In 1999, they performed weekly in Have Another at the Fez and received their first New York Times review. Their first album, the Christmas record Do You Hear What We Hear?, was released in 2000. In 2001, they received an Obie Award for the show Kiki and Herb: Jesus Wept.

The duo appeared in a cameo role in the 2004 feature film Imaginary Heroes, released that year by Sony Pictures and starring, among others, Emile Hirsch, Jeff Daniels, and Sigourney Weaver. Kiki and Herb appear at a Christmas party attended by the main characters and perform an excerpt from "Tonight's the Kind of Night", the final track from their Christmas album. The same year, Kiki and Herb gave a "farewell" performance at New York City's Carnegie Hall.
The one-night-only show Kiki and Herb Will Die for You featured several celebrities, including Sandra Bernhard, Isaac Mizrahi, Jake Shears, Michael Cavadias, and Rufus Wainwright; the recording of the show was released as the two-disc album Kiki and Herb Will Die for You: Live at Carnegie Hall. After the performance the duo worked on other projects; Bond moved to London to study scenography, while Mellman worked in New York.

==Second coming: 2004–2008==
Their hiatus was short lived. In 2005, the duo reunited for The Resurrection Tour of select U.S. cities. A European tour followed, which included a sell-out run at the Edinburgh Fringe Festival. Also in 2005, two films about the duo screened at festivals: Kiki and Herb Reloaded and Kiki and Herb on the Rocks.

In the early summer of 2006, Bond and Mellman announced that Kiki and Herb would make their Broadway debut that August. After a handful of preview performances at the Wilma Theatre in Philadelphia, Kiki & Herb: Alive on Broadway debuted for a four-week run at the Helen Hayes Theatre on August 11. Reviews were mostly favorable, including a glowing assessment by Ben Brantley of the New York Times. For Brantley, Kiki "suggests some wondrous hybrid of Marianne Faithfull, Elaine Stritch, Patti Smith and Kitty Carlisle Hart," her vocals "radioactive with an angry sorrow, ecstasy, and cosmic fatigue" in which "the point is never the prettiness of the voice but the history behind it and the passion to endure that vibrates within."

The duo began a run of Sunday-night shows at Joe's Pub in New York City in January 2007, and toured the United States with The Year of Magical Drinking in the Spring and Summer of that year.

On May 15, 2007, Kiki and Herb: Alive on Broadway was nominated for a Tony Award for "Best Special Theatrical Event"; the New York Observer predicted the duo would win, but they did not.
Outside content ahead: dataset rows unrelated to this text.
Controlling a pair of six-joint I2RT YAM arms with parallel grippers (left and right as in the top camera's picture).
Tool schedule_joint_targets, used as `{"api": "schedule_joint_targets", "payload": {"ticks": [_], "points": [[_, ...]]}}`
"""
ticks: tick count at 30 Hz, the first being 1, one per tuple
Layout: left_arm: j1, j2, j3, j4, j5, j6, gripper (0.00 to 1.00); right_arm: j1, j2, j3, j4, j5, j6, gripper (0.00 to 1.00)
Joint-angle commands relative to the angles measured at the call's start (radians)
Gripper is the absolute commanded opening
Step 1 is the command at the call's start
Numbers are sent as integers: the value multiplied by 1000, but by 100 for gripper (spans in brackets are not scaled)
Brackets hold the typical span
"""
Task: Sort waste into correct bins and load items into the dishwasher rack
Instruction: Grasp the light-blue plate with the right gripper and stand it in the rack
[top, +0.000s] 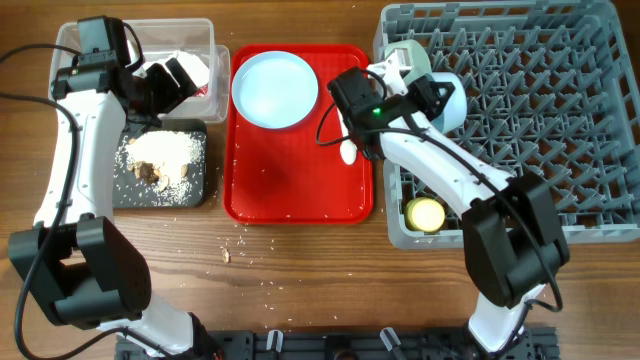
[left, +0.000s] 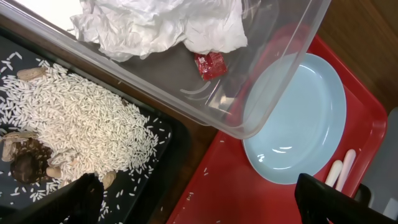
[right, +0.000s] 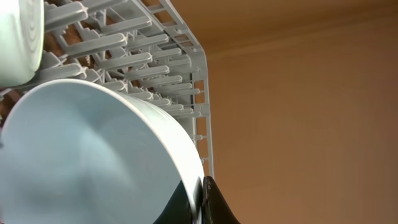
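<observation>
My right gripper (top: 430, 97) is shut on the rim of a light blue bowl (top: 449, 101), held tilted over the left part of the grey dishwasher rack (top: 520, 130). In the right wrist view the bowl (right: 93, 149) fills the lower left, pinched at its rim by the gripper (right: 202, 198), with rack tines (right: 143, 62) behind. A pale cup (top: 404, 56) lies in the rack's back left corner. A light blue plate (top: 274, 90) and white cutlery (top: 348, 135) stay on the red tray (top: 300, 190). My left gripper (top: 170, 78) hangs open over the clear bin (left: 273, 93).
The clear bin holds crumpled tissue (left: 155, 25) and a red wrapper (left: 209, 64). A black tray (top: 195, 190) beside it carries rice and food scraps. A yellow round item (top: 424, 213) sits in the rack's front left corner. Crumbs (top: 238, 250) lie on the wooden table.
The right gripper was shut on the bowl's rim on the red tray; now it holds the bowl up over the rack's left side. The left arm has not moved.
The right gripper first held the pale cup over the rack's back left corner. Then it was open over the tray's back edge, with the cup left in the rack. Then it gripped the bowl on the tray, and now holds it at the rack.
</observation>
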Motion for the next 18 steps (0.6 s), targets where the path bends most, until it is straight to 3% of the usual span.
{"api": "schedule_joint_targets", "payload": {"ticks": [1, 3, 5, 8, 13, 18], "points": [[3, -23, 17, 2, 2, -2, 100, 58, 18, -3, 5, -72, -6, 13], [3, -23, 17, 2, 2, -2, 100, 79, 18, -3, 5, -72, -10, 19], [3, -23, 17, 2, 2, -2, 100, 101, 18, -3, 5, -73, -39, 45], [3, -23, 17, 2, 2, -2, 100, 115, 18, -3, 5, -77, -62, 66], [3, -23, 17, 2, 2, -2, 100, 115, 10, 13, 17, -98, -93, 78], [3, -23, 17, 2, 2, -2, 100, 115, -86, 92, 69, -390, -110, 82]]}}
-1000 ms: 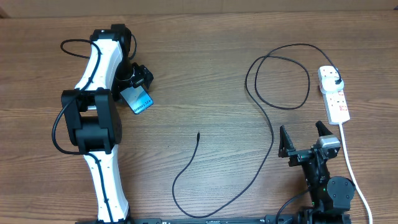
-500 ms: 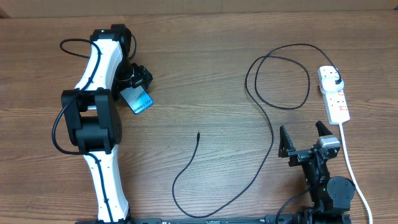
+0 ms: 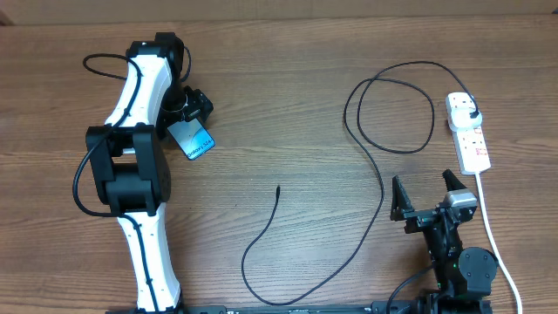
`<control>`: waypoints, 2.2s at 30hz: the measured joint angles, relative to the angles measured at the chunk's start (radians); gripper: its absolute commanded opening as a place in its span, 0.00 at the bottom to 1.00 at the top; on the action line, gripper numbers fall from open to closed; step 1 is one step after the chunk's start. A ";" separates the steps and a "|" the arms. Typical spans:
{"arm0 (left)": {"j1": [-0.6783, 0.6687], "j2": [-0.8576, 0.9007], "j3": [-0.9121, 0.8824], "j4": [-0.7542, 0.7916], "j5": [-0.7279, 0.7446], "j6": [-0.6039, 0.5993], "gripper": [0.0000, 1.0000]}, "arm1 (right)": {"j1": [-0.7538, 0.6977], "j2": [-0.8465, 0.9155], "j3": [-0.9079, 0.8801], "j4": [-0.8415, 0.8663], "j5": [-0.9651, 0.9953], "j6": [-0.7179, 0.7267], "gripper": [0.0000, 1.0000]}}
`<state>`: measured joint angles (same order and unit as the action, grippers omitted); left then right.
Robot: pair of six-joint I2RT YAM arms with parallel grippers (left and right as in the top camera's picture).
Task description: Plug charger to phone and switch on socket
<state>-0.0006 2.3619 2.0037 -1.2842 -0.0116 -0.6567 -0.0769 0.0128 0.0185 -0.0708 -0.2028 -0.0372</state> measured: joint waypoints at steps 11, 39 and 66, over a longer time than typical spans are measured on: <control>0.000 0.000 -0.004 0.029 -0.008 0.000 1.00 | 0.000 0.000 0.000 0.000 0.000 0.000 1.00; 0.000 -0.012 -0.105 0.101 -0.003 -0.011 1.00 | 0.000 0.000 0.000 0.000 0.000 0.000 1.00; 0.000 -0.019 -0.122 0.146 0.006 -0.022 1.00 | 0.000 0.000 0.000 0.000 0.000 0.000 1.00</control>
<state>-0.0006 2.3432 1.8812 -1.1378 -0.0059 -0.6785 -0.0769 0.0128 0.0185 -0.0704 -0.2024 -0.0368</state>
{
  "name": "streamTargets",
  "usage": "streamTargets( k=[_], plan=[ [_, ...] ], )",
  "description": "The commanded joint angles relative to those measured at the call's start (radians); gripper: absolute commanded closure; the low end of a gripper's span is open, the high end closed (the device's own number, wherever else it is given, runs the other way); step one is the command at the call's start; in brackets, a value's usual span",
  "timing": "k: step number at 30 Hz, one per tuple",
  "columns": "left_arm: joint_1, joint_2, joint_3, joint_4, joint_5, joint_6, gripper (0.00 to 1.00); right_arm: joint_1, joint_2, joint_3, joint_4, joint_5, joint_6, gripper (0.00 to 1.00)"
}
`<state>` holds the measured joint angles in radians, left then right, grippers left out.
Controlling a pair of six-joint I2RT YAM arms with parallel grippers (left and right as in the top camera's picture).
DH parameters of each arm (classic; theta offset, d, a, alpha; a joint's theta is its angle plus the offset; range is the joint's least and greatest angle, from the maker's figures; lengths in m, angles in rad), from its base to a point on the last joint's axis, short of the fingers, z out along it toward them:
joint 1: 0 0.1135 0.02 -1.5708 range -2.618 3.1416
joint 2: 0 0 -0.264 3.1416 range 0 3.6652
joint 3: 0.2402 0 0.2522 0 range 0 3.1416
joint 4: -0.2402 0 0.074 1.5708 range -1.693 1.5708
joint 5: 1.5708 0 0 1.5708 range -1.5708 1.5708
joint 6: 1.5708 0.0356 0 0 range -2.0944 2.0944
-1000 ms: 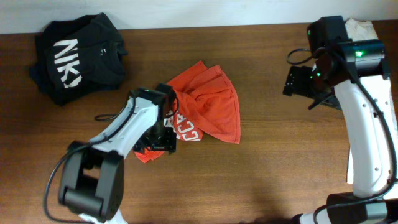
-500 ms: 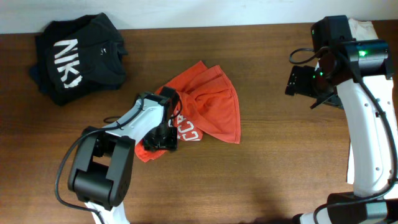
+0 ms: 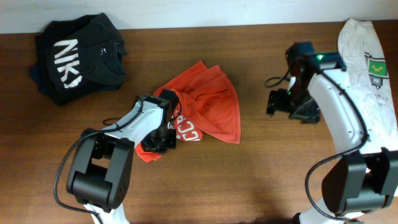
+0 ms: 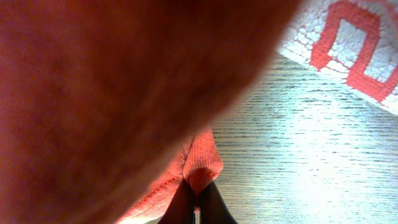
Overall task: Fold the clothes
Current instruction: 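Grasp the crumpled red t-shirt with both grippers near its center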
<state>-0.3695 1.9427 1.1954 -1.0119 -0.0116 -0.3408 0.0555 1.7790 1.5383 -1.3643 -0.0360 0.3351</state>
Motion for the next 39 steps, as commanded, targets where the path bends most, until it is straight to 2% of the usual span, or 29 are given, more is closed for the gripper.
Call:
streamTargets(
  k=[1,2,3,6,9,12,23,25,30,33,36,37,39],
  plan=[
    [-0.001,0.04,-0.03,0.049,-0.014,-0.003,1.0,-0.002,-0.002,-0.158,0.116,-0.23,-0.093,0.2],
    [-0.001,0.04,-0.03,0.053,-0.014,-0.003,1.0,-0.001,-0.002,-0.201,0.163,-0.251,-0.093,0.26],
    [-0.001,0.04,-0.03,0.055,-0.014,-0.003,0.99,0.007,-0.002,-0.238,0.202,-0.265,-0.093,0.28],
    [-0.001,0.04,-0.03,0.059,-0.013,-0.003,0.99,0.087,-0.002,-0.33,0.332,-0.27,-0.096,0.28],
    [-0.001,0.04,-0.03,0.061,-0.011,-0.003,0.99,0.181,0.003,-0.341,0.395,-0.232,-0.085,0.28],
    [-0.001,0.04,-0.03,0.058,-0.011,-0.003,1.0,0.267,0.035,-0.342,0.441,-0.143,0.001,0.28],
    [-0.001,0.04,-0.031,0.058,-0.011,-0.003,0.99,0.288,0.141,-0.344,0.507,-0.137,0.025,0.34],
    [-0.001,0.04,-0.031,0.058,-0.011,-0.003,0.99,0.288,0.141,-0.344,0.515,-0.137,0.025,0.41],
    [-0.001,0.04,-0.031,0.058,-0.011,-0.003,1.0,0.293,0.141,-0.372,0.552,-0.137,0.026,0.49],
    [-0.001,0.04,-0.031,0.058,-0.011,-0.003,1.0,0.293,0.141,-0.391,0.568,-0.14,0.026,0.57],
    [-0.001,0.04,-0.031,0.06,-0.012,-0.003,1.0,0.293,0.141,-0.391,0.576,-0.14,0.026,0.81],
    [-0.001,0.04,-0.031,0.058,-0.012,-0.003,1.0,0.293,0.141,-0.39,0.576,-0.14,0.026,0.96],
    [-0.001,0.039,-0.031,0.058,-0.011,-0.003,1.0,0.29,0.14,-0.38,0.575,-0.135,0.044,0.96]
  ],
)
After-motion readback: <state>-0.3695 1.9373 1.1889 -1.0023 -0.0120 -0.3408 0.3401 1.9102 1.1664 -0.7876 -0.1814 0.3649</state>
Following a world tour, the duo returned to Carnegie Hall on December 12, 2007 with the holiday show "Kiki and Herb: The Second Coming."

Their concert DVD Kiki and Herb: Live at the Knitting Factory was recorded in 2007 and released January 2008; in addition to the performance, the DVD release included bonus clips from performances by Bond and Mellman in 1993, 1999, and 2005.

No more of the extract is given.